▶ **Work instruction**
Please transcribe the data exactly as shown, skipping the images.

=== Begin Enclosure ===

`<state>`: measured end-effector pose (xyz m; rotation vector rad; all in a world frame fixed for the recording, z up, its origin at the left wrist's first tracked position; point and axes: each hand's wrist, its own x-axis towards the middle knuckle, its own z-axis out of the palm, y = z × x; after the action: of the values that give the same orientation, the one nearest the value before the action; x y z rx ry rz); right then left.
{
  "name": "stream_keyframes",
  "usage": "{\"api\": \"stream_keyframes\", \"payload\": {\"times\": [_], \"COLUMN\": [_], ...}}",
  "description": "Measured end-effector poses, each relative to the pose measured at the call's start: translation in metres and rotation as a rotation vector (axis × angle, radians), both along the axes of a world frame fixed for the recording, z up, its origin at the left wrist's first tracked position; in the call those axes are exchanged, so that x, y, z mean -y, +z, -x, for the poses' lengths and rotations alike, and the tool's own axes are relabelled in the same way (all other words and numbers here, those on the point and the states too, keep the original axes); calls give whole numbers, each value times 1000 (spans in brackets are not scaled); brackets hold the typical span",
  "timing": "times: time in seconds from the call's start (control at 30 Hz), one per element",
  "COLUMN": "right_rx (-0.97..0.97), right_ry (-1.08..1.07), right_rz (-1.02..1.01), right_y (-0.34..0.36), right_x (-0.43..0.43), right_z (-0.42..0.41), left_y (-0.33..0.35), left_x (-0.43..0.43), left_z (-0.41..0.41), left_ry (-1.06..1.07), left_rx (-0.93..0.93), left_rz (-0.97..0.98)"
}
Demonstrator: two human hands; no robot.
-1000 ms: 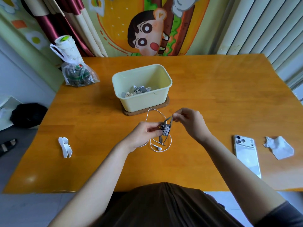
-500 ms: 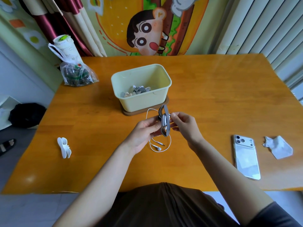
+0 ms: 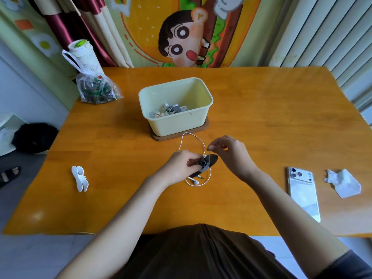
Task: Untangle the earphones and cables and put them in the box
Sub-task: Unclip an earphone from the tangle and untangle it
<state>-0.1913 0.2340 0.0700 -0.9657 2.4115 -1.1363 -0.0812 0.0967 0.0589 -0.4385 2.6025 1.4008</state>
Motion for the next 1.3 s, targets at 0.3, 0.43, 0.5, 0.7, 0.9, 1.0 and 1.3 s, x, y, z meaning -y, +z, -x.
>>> {"api": "stream_keyframes", "payload": {"times": [0.3,0.43,0.5,0.7,0.9,1.0,1.3], "right_rx": [66,87,98,123,53,51,-59], "right_ry": [48,5,-46,-149,-174,-115,-88], "right_rz": [-40,5,69,201,217,189,233], "right_y": [1,-3,-3,0,-2,-6,1], "right_x": [1,4,5,11,12,10,10], "right_z": [-5,-6,-7,-12,-22,-28,-31], "left_y": [2,8,7,10,8,9,8], "left_x": [-12,-13,-11,-17,-21,-23,-22], "left_z": [5,5,6,12,15,13,7], "left_ry": [48,167,258,773,876,798,774], "left_rx": [-84,-144,-186,-317,-294,-274,-309], "left_rz": [75,-36,-130,-706,-1063,-1023,-612]}}
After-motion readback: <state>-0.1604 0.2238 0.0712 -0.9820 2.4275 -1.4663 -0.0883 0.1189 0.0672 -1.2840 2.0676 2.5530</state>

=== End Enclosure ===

▶ **Response**
`<state>`: measured end-effector pose (xyz m; rotation vector rad; all in a world frame fixed for the recording, z up, its origin at the left wrist's first tracked position; point and axes: each hand's wrist, its own x-axis towards the middle knuckle, its own z-axis out of the palm, y = z × x; after the action: of the values that give the same orientation, the one nearest the value before the action; x y z rx ry rz); right then left.
{
  "name": "stream_keyframes",
  "usage": "{\"api\": \"stream_keyframes\", \"payload\": {\"times\": [_], \"COLUMN\": [_], ...}}",
  "description": "Measured end-effector poses, each relative to the pose measured at the call's start: translation in metres and rotation as a rotation vector (axis × angle, radians), both along the axes of a world frame fixed for the recording, z up, its origin at the left wrist's first tracked position; in the call those axes are exchanged, so that x, y, z mean -y, +z, -x, for the poses' lengths and rotations alike, and the tool's own axes are relabelled in the same way (all other words and numbers here, those on the point and the states too, keep the original axes); calls give whole numbers, each value times 1000 (spans in brackets are not scaled); brackets hold the typical span",
  "timing": "times: time in seconds from the call's start (control at 30 Hz), one per element",
  "COLUMN": "right_rx (-0.97..0.97), right_ry (-1.08..1.07), right_rz (-1.02..1.01), right_y (-0.34..0.36), right_x (-0.43..0.43), right_z (-0.42..0.41), left_y (-0.33..0.35), left_x (-0.43..0.43), left_z (-0.41..0.41), left_ry (-1.06..1.07), left_rx (-0.93..0.93), left_rz (-0.97..0.98)"
}
Demonstrator: two human hands; no robot.
-1000 ms: 
-500 ms: 
+0 ms: 
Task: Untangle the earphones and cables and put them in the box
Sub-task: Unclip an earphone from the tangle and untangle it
<state>-0.1913 0.2340 0.0700 -0.9657 2.4115 -1.1363 -0.0812 0.0967 0.0589 -0.4385 2.6025 1.4008</state>
Motion for the next 1.3 s, targets at 0.3, 0.43, 0.5, 0.7, 0.9, 1.0 and 1.3 s, x, y, z meaning -y, +z, -x.
>>> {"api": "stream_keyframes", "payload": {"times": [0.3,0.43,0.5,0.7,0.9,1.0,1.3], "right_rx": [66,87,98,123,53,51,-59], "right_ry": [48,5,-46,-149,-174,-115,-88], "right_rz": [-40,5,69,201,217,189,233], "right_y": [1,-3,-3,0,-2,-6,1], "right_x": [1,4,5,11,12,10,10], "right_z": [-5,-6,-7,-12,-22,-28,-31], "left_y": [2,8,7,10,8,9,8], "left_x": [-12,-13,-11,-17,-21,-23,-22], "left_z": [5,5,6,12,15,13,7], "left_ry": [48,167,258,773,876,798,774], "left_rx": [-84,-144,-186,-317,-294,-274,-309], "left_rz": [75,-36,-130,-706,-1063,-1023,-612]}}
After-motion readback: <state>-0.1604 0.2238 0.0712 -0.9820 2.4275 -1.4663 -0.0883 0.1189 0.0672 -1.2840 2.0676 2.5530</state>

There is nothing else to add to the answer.